Sometimes, classes annotated with @ConfigurationProperties might not be suitable for scanning. In these cases, we can specify the list of types to process using the @EnableConfigurationProperties annotation on any @Configuration class.

@Configuration
@EnableConfigurationProperties(ApplicationProperties.class)
public class AppConfig{
}

@ConfigurationPropertiesScan

We can use the _@ConfigurationPropertiesScan _annotation to scan custom locations for configuration property classes. Typically, it is added to the main application class that is annotated with @SpringBootApplication but it can be added to any @Configuration class. By default, scanning will occur from the package of the class that declares the annotation. If you want to define specific packages to scan, we can provide the package as shown below.

@SpringBootApplication
@ConfigurationPropertiesScan("com.pamesh.properties")
public class Application { 
 
    public static void main(String[] args) {   
        SpringApplication.run(Application .class, args); 
    } 
}

The following properties file will set the fields in ApplicationProperties
application.host=localhost
application.port=8080

Nested Properties

We can configure nested properties using the method for lists, maps and custom classes.

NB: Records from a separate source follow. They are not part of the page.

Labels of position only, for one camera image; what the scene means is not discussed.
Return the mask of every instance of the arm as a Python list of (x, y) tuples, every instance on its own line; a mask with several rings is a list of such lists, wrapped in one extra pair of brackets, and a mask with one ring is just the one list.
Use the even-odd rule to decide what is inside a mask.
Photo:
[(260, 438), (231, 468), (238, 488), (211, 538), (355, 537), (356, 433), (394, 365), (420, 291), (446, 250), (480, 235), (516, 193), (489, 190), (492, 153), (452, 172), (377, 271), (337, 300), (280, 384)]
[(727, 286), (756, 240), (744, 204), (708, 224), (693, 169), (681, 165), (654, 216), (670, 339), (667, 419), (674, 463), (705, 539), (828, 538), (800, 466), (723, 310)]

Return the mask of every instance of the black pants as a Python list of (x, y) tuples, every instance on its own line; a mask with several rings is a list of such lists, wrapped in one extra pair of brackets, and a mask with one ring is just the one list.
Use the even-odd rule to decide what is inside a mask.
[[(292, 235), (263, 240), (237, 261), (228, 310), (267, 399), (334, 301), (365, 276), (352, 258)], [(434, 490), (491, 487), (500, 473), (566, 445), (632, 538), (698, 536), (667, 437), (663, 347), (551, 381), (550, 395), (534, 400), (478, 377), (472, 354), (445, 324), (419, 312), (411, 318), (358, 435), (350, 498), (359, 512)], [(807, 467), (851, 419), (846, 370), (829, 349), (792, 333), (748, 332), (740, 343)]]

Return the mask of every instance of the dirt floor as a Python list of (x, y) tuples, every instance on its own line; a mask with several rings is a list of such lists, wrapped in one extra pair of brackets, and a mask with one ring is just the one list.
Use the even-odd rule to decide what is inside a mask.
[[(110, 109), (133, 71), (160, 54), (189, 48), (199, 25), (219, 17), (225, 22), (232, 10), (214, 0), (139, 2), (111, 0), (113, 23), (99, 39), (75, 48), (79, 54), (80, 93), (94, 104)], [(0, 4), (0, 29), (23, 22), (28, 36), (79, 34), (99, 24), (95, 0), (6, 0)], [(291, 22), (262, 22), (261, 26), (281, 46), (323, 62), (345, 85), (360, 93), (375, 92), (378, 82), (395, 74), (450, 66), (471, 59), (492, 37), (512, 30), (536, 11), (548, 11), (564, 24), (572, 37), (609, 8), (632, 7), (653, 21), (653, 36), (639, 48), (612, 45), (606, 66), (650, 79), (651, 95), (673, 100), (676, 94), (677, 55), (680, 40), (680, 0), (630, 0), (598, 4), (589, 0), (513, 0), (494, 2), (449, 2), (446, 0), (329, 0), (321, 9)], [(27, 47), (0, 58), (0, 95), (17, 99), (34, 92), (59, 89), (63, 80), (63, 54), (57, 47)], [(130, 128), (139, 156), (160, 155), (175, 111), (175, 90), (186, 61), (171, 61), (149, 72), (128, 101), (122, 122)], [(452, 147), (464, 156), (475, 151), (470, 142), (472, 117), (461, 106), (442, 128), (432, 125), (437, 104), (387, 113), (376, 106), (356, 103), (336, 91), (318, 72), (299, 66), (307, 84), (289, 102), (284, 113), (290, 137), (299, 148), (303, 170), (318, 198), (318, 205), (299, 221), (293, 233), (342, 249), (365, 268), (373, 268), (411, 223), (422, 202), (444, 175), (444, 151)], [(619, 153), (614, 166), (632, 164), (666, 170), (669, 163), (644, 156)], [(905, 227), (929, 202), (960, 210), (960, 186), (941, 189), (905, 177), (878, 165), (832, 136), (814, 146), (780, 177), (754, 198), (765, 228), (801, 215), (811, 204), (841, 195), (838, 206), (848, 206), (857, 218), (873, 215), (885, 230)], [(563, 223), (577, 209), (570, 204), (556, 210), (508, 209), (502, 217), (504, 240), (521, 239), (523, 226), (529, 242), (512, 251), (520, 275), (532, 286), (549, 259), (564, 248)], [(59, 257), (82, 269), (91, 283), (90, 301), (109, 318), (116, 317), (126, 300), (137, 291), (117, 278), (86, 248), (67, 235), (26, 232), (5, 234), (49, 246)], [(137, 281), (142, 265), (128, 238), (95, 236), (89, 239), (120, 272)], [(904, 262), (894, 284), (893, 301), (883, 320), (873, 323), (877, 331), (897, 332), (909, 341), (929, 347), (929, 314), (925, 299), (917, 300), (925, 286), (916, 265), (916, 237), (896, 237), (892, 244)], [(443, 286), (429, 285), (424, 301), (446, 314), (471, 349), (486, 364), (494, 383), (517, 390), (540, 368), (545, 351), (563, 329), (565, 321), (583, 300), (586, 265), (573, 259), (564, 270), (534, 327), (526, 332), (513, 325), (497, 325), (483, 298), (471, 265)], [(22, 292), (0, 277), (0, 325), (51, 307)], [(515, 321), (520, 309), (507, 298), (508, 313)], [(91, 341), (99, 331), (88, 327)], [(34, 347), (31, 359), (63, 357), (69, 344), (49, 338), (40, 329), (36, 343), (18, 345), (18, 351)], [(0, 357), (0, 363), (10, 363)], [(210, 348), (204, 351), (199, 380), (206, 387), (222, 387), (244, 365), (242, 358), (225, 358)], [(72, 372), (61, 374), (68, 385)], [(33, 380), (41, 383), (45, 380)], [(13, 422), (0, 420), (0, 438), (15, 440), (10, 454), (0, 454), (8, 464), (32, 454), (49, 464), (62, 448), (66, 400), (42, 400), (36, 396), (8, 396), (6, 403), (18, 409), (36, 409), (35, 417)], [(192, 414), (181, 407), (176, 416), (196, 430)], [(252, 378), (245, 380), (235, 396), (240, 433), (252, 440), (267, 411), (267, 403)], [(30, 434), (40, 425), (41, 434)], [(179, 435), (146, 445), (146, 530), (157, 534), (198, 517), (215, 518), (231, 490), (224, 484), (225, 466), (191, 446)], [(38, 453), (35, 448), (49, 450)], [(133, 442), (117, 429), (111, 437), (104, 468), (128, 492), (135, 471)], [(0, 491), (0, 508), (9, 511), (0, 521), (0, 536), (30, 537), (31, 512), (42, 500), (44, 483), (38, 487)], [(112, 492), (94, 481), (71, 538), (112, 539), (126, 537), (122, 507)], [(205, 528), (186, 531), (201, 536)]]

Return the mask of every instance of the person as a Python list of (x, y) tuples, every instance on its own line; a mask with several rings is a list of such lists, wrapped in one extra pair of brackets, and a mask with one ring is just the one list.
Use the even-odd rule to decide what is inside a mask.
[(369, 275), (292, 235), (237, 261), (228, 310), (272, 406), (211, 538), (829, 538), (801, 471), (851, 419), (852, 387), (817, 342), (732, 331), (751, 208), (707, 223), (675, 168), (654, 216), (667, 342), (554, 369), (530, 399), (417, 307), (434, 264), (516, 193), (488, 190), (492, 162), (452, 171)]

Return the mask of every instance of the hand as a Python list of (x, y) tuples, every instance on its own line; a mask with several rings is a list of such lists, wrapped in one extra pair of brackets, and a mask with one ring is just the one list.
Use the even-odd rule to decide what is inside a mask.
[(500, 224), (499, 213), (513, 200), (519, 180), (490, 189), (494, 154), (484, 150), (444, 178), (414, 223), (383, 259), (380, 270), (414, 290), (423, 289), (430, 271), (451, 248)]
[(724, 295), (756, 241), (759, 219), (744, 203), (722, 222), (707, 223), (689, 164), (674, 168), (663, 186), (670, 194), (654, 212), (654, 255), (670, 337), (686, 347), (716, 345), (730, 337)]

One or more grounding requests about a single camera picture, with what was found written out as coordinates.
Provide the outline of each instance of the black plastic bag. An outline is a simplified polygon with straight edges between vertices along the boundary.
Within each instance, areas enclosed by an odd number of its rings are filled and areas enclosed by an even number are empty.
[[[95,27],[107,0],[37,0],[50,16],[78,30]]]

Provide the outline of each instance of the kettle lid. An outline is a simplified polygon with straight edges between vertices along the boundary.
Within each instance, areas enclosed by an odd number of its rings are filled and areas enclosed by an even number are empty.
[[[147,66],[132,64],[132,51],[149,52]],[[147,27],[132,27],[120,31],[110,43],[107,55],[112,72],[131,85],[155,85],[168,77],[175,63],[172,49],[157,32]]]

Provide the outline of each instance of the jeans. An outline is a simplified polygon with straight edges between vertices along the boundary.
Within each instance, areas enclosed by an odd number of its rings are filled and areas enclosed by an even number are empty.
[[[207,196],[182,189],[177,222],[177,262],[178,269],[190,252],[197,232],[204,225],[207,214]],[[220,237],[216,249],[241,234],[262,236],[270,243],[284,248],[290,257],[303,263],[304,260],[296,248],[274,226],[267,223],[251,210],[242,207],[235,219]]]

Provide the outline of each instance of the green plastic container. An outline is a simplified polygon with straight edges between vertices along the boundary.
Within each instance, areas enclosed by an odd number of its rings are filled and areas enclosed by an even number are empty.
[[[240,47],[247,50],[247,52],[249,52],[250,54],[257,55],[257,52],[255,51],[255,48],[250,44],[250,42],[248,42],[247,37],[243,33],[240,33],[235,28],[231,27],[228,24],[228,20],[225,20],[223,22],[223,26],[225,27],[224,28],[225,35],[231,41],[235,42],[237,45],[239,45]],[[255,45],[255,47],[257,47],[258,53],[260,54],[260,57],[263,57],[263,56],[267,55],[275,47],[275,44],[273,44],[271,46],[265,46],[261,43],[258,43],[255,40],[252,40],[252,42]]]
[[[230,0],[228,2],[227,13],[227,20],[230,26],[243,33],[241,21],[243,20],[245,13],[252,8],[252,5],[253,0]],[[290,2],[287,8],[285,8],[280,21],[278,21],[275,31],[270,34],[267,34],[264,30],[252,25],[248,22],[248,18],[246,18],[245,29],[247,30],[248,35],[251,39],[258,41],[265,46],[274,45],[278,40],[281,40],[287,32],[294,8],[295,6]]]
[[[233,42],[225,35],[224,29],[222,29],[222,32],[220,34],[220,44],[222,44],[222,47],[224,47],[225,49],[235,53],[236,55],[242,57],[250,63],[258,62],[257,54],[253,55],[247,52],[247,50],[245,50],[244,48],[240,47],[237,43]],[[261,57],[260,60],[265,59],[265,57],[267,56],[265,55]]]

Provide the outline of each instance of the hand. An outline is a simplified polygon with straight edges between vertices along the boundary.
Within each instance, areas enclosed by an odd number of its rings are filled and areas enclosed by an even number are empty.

public class ApplicationProperties {

   private String host;
   private Integer port;
	
   //Custom Class
   private final Async async = new Async();
   //List
   private List<String> ids;
   //Map
   private Map<String, String> headers;
}

@ConfigurationProperties(prefix="application.async")
public class Async {

	private int corePoolSize = 2;
	private int maxPoolSize = 20;
	private int queueCapacity = 500;

}

The following properties file will set the fields in ApplicationProperties:

    application.host=localhost
    application.port=8080
    ### Async Properties #####
    application.async.core-pool-size= 10
    application.async.max-pool-size= 50
    application.async.queue-capacity= 500
    
    #### List #######
    application.ids[0]=1
    application.ids[1]=2
    
    ### Map ####
    application.headers.appId = id ### key=appId, value = id
    application.headers.auth = authValue 

Validation of properties

Spring Boot attempts to validate @ConfigurationProperties classes whenever they are annotated with Spring’s @Validated annotation.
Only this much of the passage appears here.